I’d found the easier thing to do was to simply avoid the situation entirely. Vienna couldn’t get me to agree to a date if she couldn’t find me.
“Doc Wright? You in here?” Vienna knocked on my office door before pushing it open with a squeak. “Well, I just don’t know where he could’ve gone! I’d swear I didn’t hear the door.” I could picture her in her fall wardrobe of black turtleneck and khaki pants, hands propped on her hips, peeking under my desk in case I’d somehow gotten stuck there and needed an assist. I heard her cross to the window and pictured her peering out at the leaf-strewn backyard, wondering if I’d made a break for it.
My mouth started to go cottony around my cookie, and I felt the urge to cough.

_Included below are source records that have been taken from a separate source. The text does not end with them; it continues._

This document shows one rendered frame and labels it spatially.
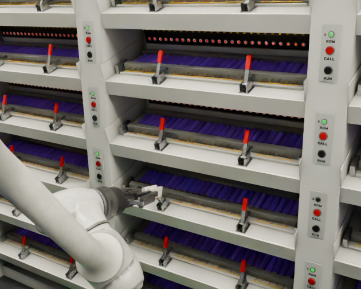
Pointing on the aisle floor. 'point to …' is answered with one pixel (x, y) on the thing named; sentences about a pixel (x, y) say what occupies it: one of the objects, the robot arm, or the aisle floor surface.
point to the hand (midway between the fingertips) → (152, 192)
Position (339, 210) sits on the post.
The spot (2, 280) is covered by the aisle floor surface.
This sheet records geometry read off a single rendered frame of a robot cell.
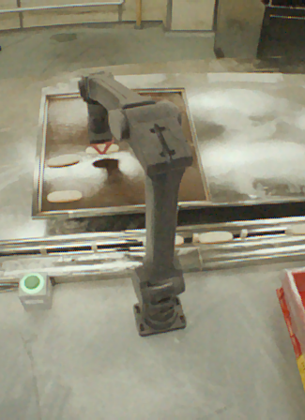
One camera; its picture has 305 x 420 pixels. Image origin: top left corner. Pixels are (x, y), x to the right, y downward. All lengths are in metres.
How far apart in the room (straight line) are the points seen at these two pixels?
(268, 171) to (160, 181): 0.69
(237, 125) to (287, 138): 0.18
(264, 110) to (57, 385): 1.11
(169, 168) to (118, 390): 0.53
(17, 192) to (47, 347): 0.55
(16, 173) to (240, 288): 0.82
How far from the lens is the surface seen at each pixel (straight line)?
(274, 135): 1.38
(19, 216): 1.23
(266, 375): 0.97
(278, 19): 2.67
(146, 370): 0.93
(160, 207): 0.65
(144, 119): 0.63
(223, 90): 1.49
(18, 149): 1.48
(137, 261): 1.02
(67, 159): 1.21
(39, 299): 0.98
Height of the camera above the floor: 1.71
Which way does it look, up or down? 49 degrees down
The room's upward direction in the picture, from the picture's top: 3 degrees clockwise
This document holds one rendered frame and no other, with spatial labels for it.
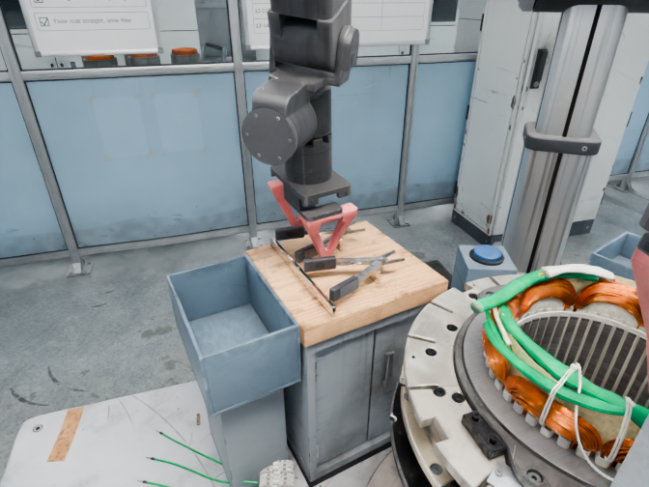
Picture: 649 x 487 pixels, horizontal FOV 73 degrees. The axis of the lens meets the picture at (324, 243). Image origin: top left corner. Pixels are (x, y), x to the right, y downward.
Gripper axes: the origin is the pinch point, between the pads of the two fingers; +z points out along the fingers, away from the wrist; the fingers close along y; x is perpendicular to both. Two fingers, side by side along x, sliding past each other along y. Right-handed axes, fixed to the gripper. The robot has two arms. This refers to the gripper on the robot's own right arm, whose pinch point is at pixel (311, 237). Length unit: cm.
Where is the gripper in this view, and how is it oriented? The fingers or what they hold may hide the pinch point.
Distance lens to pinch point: 59.0
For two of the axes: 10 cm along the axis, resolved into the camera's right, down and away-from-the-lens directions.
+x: 8.8, -2.7, 3.8
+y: 4.7, 4.7, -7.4
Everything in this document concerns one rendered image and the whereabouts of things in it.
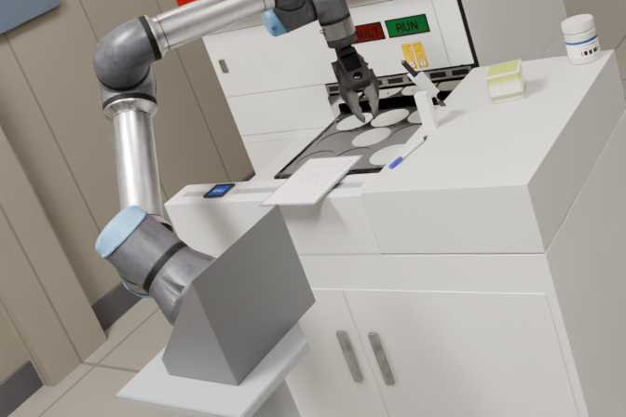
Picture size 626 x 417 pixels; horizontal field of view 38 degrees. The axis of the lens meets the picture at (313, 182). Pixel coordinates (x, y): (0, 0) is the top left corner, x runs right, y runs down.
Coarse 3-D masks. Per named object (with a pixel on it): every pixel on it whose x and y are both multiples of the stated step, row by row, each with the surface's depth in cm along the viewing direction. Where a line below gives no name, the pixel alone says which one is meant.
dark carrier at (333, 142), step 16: (368, 112) 244; (384, 112) 240; (336, 128) 240; (352, 128) 236; (368, 128) 232; (400, 128) 225; (416, 128) 222; (320, 144) 234; (336, 144) 230; (352, 144) 226; (384, 144) 219; (304, 160) 228; (368, 160) 214
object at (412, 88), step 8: (440, 80) 235; (448, 80) 232; (456, 80) 231; (384, 88) 243; (392, 88) 241; (400, 88) 240; (408, 88) 239; (416, 88) 238; (440, 88) 234; (448, 88) 233; (328, 96) 254; (336, 96) 252; (360, 96) 248; (384, 96) 244; (392, 96) 243; (400, 96) 241; (336, 104) 253; (336, 112) 255
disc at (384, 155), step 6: (402, 144) 216; (384, 150) 216; (390, 150) 215; (396, 150) 214; (372, 156) 215; (378, 156) 214; (384, 156) 213; (390, 156) 211; (372, 162) 212; (378, 162) 211; (384, 162) 210
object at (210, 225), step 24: (192, 192) 217; (240, 192) 207; (264, 192) 202; (336, 192) 188; (360, 192) 184; (192, 216) 212; (216, 216) 207; (240, 216) 203; (288, 216) 196; (312, 216) 192; (336, 216) 189; (360, 216) 186; (192, 240) 216; (216, 240) 212; (312, 240) 196; (336, 240) 192; (360, 240) 189
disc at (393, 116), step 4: (388, 112) 239; (392, 112) 238; (396, 112) 237; (400, 112) 236; (404, 112) 235; (408, 112) 234; (376, 116) 239; (380, 116) 238; (384, 116) 237; (388, 116) 236; (392, 116) 235; (396, 116) 234; (400, 116) 233; (404, 116) 232; (376, 120) 236; (380, 120) 235; (384, 120) 234; (388, 120) 233; (392, 120) 232; (396, 120) 231; (400, 120) 230; (372, 124) 235; (376, 124) 234; (380, 124) 233; (384, 124) 232; (388, 124) 231

“No worries, Ms. Vienna,” a familiar, deep voice reassured her. “I’ll just sit right here, put my feet up—” I heard a squeak as my best friend settled his large, muscular frame into my chair and no doubt tilted himself backward with his hands stacked behind his head, like my ultra-ergonomic desk chair was the old, plaid recliner in his fishing cabin. “—and wait for Tuck to show up.”
The voice rumbled with hidden laughter I liked to think only I could hear. It made my heart squeeze and an answering smile hover on my lips. Dunn Johnson always, always found something in life to smile over. It was one of the things I loved best about him.